Delli Noci si dimette dopo l’interrogatorio: indagine su fondi pubblici in Puglia

L'ex assessore allo Sviluppo economico ha lasciato l'incarico dopo essere stato ascoltato dal gip: l'inchiesta coinvolge 30 persone, tra cui imprenditori e politici

Al termine di un interrogatorio durato meno di un’ora, Alessandro Delli Noci ha rassegnato le proprie dimissioni da assessore allo Sviluppo economico e consigliere regionale della Puglia. La decisione è stata comunicata attraverso una PEC ufficiale inviata agli uffici della Regione, facendo seguito al faccia a faccia con il giudice per le indagini preliminari del Tribunale di Lecce.

Secondo quanto emerge dall’inchiesta condotta dalla Procura salentina, Delli Noci è coinvolto in un’indagine che ipotizza gravi reati tra cui corruzione, turbativa d’asta e truffa ai danni dello Stato. I fatti ruoterebbero attorno alla gestione dei Programmi Integrati di Agevolazione, strumenti pubblici destinati allo sviluppo economico territoriale. Insieme all’ex assessore, altre 29 persone risultano indagate: tra queste spiccano imprenditori e amministratori locali.

Il procedimento giudiziario, che ha visto la richiesta di arresti domiciliari per Delli Noci e altri nove soggetti, si intreccia con accuse ben più pesanti mosse nei confronti di alcuni imprenditori.
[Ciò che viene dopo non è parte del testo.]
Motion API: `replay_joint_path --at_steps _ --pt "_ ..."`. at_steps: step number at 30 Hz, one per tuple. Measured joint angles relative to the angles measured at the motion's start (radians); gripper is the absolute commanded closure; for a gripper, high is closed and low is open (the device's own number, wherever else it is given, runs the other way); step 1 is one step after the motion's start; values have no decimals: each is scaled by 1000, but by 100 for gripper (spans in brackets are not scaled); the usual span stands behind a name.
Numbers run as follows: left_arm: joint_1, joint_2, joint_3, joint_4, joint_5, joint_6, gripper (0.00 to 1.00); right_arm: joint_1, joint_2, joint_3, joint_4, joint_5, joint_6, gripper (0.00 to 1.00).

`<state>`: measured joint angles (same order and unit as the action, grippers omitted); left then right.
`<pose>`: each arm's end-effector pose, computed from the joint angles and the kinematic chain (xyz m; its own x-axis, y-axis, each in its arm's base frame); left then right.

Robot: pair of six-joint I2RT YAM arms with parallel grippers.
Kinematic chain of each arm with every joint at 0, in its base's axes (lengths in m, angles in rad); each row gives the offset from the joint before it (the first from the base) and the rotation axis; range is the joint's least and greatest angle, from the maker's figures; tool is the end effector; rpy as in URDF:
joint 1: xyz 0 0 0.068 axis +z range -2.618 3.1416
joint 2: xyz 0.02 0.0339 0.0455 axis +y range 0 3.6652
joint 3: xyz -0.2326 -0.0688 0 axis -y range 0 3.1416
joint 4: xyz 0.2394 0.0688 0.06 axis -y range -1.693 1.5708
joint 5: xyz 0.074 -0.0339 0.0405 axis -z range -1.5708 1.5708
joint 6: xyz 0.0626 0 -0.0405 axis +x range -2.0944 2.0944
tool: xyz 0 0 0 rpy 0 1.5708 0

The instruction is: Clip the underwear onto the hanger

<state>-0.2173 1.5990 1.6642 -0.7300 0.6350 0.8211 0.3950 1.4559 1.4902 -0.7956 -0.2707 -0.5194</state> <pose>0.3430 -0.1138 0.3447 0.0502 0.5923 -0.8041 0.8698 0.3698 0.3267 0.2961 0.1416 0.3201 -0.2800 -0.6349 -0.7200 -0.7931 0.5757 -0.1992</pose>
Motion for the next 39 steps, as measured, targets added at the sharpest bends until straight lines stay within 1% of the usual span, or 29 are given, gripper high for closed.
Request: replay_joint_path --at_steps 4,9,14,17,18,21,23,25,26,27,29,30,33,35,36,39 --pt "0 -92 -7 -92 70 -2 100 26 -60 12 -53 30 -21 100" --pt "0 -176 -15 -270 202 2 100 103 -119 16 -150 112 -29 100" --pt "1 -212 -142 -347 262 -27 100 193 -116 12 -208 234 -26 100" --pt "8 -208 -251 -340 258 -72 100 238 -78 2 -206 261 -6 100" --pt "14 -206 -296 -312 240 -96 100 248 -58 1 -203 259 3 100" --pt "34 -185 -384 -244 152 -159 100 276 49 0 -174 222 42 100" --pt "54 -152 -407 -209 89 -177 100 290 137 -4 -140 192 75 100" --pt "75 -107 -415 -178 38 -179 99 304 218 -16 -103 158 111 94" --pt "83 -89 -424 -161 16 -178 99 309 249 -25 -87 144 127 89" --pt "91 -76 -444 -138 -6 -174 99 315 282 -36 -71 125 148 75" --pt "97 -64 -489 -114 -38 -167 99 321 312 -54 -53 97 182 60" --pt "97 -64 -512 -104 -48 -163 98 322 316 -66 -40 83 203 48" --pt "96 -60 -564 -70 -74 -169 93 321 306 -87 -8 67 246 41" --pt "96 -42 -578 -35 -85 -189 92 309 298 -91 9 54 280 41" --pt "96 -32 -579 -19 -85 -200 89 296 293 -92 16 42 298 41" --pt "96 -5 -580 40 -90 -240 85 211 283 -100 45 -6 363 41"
In particolare, i pm hanno chiesto la detenzione in carcere per Alfredo Barone, accusato di far parte di un presunto sistema criminale finalizzato a manipolare l’assegnazione di fondi pubblici, in particolare nel settore del turismo di lusso nel Salento. Le ipotesi di reato spaziano dall’associazione per delinquere al riciclaggio, fino all’autoriciclaggio e alla truffa aggravata.

L’interrogatorio davanti al gip Angelo Zizzari si è svolto alla presenza dei legali di Delli Noci, Giuseppe Fornari e Luigi Covella. L’ex assessore avrebbe risposto alle domande, tentando di chiarire la propria posizione rispetto agli elementi raccolti dagli inquirenti. Tuttavia, le indagini proseguono e la posizione dell’ex esponente regionale rimane sotto esame.

Nel frattempo, la Regione Puglia ha ufficializzato la redistribuzione delle deleghe in seguito alle dimissioni. Il presidente Michele Emiliano ha assunto direttamente, tramite decreto, tutte le competenze precedentemente assegnate a Delli Noci. Tra queste figurano settori chiave come Sviluppo economico, Politiche giovanili, Energia e Programmazione dei Fondi europei e di coesione, oltre al commercio estero e all’innovazione industriale.